Action item:
Where does the string "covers" occur in the records below? Copy every line that holds it.

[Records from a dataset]
-- Opening Marker --

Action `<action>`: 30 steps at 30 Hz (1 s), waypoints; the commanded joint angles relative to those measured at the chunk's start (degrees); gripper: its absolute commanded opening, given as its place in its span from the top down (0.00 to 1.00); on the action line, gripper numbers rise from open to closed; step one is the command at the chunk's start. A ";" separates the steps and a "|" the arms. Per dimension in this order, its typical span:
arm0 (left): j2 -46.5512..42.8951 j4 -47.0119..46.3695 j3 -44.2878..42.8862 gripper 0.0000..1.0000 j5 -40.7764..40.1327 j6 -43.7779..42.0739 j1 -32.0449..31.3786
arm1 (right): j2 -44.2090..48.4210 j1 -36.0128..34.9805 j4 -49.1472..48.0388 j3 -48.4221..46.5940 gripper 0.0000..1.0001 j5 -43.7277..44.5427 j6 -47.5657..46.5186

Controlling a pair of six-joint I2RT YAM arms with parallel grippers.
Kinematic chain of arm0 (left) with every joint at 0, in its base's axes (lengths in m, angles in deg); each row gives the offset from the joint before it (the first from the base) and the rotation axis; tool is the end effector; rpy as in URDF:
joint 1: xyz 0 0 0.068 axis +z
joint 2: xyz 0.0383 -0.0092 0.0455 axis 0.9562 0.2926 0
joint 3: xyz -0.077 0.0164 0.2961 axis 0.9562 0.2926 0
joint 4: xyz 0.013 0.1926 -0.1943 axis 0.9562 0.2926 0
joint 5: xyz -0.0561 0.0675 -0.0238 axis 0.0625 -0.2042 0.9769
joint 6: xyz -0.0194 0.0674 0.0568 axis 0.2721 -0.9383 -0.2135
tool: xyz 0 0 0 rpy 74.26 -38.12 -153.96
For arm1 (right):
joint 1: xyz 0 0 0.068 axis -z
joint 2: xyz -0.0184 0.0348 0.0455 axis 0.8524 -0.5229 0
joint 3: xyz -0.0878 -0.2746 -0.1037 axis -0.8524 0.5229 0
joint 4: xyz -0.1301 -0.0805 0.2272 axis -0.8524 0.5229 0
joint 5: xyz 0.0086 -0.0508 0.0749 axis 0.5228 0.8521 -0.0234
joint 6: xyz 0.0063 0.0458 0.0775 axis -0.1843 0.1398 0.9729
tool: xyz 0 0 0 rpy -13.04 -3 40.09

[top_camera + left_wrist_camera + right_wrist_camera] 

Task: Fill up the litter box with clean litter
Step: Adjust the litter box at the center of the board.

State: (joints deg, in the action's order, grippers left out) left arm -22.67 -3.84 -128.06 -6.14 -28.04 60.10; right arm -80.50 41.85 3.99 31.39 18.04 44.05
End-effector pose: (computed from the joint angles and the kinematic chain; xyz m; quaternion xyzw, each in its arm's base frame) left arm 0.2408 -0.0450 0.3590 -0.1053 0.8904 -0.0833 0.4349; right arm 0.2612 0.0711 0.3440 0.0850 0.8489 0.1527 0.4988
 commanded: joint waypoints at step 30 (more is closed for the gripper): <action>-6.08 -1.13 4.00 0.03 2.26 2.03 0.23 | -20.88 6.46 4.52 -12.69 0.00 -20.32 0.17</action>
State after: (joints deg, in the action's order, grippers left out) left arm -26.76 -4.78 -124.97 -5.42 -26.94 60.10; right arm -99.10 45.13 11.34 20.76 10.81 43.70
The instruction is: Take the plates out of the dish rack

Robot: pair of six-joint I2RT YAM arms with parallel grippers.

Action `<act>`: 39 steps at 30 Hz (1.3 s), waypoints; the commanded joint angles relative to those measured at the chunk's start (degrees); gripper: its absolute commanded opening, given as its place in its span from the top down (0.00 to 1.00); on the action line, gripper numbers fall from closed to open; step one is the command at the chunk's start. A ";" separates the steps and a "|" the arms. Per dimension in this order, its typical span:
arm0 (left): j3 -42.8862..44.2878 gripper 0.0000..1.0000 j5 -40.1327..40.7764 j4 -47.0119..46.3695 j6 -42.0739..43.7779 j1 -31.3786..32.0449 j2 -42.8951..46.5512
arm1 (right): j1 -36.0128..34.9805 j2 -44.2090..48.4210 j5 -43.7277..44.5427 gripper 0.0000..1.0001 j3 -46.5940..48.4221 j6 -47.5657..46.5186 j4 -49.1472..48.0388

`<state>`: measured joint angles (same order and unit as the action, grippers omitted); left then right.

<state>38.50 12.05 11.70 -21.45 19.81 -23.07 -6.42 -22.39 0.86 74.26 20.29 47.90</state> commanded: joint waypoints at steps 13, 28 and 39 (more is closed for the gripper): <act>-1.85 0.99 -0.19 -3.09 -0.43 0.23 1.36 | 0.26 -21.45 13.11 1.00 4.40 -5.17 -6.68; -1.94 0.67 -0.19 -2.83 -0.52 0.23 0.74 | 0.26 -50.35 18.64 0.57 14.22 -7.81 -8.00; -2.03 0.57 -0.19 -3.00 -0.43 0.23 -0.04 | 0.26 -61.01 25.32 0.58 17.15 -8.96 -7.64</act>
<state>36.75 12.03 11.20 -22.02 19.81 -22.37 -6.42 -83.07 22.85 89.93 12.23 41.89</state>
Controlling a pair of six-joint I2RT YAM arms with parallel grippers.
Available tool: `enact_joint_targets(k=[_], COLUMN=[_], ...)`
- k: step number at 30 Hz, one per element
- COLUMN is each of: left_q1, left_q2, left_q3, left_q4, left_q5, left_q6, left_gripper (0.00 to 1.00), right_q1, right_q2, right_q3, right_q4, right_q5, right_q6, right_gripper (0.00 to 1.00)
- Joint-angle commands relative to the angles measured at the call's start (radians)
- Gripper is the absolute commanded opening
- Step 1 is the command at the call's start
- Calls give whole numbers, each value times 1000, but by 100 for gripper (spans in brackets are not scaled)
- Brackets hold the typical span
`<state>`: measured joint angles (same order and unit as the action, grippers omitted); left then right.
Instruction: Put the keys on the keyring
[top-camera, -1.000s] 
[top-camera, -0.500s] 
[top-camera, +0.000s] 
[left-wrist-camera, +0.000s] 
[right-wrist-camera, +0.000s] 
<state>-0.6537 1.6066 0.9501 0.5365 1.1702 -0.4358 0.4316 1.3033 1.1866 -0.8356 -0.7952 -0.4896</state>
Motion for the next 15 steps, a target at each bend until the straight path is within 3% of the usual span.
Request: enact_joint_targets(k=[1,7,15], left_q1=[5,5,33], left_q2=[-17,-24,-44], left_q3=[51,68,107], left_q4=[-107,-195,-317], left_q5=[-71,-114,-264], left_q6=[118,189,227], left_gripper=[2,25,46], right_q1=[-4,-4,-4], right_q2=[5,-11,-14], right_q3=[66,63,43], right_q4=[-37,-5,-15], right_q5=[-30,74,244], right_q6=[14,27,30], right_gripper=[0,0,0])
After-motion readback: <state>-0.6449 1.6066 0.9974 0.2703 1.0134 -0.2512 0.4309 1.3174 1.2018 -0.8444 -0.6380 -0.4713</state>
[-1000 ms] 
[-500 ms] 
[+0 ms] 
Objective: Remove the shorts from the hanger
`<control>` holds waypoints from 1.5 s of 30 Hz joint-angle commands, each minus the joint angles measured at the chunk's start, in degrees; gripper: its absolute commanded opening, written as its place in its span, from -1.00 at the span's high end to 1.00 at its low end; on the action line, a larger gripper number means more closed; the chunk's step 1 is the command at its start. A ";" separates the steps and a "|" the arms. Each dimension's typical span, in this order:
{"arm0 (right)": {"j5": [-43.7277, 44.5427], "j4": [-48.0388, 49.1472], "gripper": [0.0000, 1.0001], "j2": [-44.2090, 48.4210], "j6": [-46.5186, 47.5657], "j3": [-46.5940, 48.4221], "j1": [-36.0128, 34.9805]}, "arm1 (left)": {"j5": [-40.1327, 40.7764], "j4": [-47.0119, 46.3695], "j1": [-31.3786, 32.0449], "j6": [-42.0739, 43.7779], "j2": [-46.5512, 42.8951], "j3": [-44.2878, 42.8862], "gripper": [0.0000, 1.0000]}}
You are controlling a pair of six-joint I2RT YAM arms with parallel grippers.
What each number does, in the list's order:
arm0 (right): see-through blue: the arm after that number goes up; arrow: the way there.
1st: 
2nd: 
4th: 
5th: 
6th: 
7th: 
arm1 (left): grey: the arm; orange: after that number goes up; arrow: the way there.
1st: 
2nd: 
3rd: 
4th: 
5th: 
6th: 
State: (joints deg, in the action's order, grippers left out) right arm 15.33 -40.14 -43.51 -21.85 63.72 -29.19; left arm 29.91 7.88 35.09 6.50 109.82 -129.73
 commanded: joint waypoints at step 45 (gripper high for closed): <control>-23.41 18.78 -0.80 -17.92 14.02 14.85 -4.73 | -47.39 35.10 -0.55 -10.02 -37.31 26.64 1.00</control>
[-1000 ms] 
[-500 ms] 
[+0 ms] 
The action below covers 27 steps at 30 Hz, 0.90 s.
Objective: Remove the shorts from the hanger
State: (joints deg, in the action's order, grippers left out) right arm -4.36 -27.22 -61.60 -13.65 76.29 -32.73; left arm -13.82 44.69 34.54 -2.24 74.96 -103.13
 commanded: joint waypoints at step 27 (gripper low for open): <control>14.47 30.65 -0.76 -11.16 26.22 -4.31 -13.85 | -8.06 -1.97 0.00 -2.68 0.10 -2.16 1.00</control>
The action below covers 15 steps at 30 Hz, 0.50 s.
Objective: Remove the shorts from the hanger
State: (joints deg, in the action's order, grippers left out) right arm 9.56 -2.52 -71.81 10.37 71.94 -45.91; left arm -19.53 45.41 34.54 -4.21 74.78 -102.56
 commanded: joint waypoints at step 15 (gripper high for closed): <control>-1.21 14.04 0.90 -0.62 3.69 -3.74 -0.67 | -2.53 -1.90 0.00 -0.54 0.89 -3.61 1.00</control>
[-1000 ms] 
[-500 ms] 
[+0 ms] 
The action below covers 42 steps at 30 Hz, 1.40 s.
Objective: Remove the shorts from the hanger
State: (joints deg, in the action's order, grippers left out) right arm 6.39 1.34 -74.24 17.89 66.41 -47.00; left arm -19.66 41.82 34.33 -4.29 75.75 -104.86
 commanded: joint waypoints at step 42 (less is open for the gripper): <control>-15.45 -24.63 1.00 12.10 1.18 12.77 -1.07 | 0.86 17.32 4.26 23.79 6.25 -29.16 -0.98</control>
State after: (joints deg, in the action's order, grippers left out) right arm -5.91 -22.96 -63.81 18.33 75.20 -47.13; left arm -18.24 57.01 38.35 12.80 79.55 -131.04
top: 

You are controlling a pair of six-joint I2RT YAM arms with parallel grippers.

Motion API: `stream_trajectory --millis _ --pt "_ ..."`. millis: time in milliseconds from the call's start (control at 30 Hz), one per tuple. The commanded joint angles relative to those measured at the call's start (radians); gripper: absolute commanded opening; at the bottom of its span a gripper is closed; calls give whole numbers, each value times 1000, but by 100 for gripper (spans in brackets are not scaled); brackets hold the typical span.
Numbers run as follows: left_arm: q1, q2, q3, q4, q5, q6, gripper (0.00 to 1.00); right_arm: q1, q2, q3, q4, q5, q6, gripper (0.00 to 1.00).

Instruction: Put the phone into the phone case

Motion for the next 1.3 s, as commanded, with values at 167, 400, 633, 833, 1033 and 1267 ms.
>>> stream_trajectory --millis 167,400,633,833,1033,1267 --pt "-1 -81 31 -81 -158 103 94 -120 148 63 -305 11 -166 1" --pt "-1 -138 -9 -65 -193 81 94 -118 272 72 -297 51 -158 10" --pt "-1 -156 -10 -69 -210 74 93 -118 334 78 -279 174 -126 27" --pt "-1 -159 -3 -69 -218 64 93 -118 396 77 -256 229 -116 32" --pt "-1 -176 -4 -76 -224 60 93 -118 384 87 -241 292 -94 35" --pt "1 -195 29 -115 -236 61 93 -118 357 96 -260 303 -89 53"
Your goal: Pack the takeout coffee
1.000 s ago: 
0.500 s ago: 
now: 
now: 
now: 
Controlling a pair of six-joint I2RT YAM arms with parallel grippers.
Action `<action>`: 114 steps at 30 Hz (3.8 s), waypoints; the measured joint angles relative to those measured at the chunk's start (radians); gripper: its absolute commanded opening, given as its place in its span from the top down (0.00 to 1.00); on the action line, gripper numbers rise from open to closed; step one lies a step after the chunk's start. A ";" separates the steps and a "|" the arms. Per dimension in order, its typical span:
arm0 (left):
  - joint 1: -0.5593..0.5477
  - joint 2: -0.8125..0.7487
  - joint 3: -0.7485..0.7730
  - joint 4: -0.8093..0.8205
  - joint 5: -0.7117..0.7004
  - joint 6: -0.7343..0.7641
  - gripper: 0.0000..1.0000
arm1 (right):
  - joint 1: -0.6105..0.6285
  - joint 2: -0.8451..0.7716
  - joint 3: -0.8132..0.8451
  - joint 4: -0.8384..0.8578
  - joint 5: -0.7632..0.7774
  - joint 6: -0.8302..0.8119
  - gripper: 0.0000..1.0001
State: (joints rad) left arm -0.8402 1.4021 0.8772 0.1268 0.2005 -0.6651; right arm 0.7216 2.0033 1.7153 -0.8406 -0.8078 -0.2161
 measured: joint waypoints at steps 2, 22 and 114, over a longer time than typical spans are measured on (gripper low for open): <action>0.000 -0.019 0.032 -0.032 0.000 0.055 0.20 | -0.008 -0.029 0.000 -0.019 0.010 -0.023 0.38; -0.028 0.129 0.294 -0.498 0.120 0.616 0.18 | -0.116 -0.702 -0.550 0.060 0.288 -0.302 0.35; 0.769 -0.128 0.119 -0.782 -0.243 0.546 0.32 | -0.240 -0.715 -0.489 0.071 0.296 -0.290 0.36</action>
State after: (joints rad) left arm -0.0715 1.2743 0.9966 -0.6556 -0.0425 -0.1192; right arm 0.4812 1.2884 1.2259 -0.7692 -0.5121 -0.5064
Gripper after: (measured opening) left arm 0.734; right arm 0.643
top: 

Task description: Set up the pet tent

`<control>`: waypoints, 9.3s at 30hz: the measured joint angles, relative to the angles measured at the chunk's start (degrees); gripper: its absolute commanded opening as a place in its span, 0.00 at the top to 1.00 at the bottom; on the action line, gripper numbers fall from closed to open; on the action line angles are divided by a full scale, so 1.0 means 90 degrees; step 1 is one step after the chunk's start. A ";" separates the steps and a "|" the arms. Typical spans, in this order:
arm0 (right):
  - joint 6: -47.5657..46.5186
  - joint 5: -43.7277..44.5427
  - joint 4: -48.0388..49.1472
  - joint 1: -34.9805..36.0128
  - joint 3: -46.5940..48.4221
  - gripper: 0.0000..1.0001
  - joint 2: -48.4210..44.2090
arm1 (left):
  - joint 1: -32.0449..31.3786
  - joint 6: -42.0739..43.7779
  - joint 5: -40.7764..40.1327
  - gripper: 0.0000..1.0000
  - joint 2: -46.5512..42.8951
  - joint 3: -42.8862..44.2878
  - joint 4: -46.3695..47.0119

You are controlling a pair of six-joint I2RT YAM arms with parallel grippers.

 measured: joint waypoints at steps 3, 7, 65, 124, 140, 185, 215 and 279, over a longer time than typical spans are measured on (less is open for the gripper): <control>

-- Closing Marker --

Solution for this problem:
The action below covers 27 steps at 30 Hz, 0.90 s.
The action below covers 15 steps at 30 Hz, 0.50 s.
The action below covers 42 steps at 30 Hz, 1.40 s.

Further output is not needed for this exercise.